In the data, find the word "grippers" and copy out every line that has it.

++++++

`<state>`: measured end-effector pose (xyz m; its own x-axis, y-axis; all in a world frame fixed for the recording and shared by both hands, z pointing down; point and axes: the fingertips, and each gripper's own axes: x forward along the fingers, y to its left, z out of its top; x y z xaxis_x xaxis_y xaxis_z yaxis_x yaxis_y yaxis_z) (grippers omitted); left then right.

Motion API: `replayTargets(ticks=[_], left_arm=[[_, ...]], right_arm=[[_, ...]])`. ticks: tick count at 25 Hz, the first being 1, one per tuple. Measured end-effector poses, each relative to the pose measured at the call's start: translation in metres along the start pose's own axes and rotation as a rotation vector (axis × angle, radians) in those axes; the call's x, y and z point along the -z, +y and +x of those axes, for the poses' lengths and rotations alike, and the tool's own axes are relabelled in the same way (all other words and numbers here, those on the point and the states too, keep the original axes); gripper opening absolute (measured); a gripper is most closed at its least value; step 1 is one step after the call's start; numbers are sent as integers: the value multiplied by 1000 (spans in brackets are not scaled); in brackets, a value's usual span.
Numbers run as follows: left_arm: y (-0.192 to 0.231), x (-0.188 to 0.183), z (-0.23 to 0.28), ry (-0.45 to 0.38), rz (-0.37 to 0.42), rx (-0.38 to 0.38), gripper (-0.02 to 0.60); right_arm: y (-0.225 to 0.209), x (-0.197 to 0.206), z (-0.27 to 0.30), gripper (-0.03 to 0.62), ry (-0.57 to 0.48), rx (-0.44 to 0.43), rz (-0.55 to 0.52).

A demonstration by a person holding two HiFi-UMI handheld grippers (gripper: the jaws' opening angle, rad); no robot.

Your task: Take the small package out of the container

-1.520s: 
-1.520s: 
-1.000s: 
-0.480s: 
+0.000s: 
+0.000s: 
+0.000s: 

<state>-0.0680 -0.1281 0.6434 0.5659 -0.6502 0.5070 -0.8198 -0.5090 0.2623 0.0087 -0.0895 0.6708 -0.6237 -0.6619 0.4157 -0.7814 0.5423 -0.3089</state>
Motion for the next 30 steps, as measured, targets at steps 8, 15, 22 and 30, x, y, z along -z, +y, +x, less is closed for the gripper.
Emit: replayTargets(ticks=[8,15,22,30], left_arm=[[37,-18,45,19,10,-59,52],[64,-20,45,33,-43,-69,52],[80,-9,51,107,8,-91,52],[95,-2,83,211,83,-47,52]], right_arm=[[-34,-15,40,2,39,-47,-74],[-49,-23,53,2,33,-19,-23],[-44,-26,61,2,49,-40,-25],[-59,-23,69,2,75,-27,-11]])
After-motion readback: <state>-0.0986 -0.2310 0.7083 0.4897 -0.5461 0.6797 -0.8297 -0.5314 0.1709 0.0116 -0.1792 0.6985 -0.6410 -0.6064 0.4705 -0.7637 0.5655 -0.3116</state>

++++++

### [Your response]
`<state>`: measured end-effector pose (xyz m; its own x-axis, y-axis; all in a world frame fixed for the recording and shared by both hands, z pointing down; point and axes: the fingertips, and each gripper's own axes: x forward along the fingers, y to its left, z out of its top; x y z xaxis_x xaxis_y xaxis_z yaxis_x yaxis_y yaxis_z) (grippers omitted); left then right.
A demonstration by a person holding two HiFi-UMI handheld grippers (gripper: the jaws' opening angle, rad); no robot.

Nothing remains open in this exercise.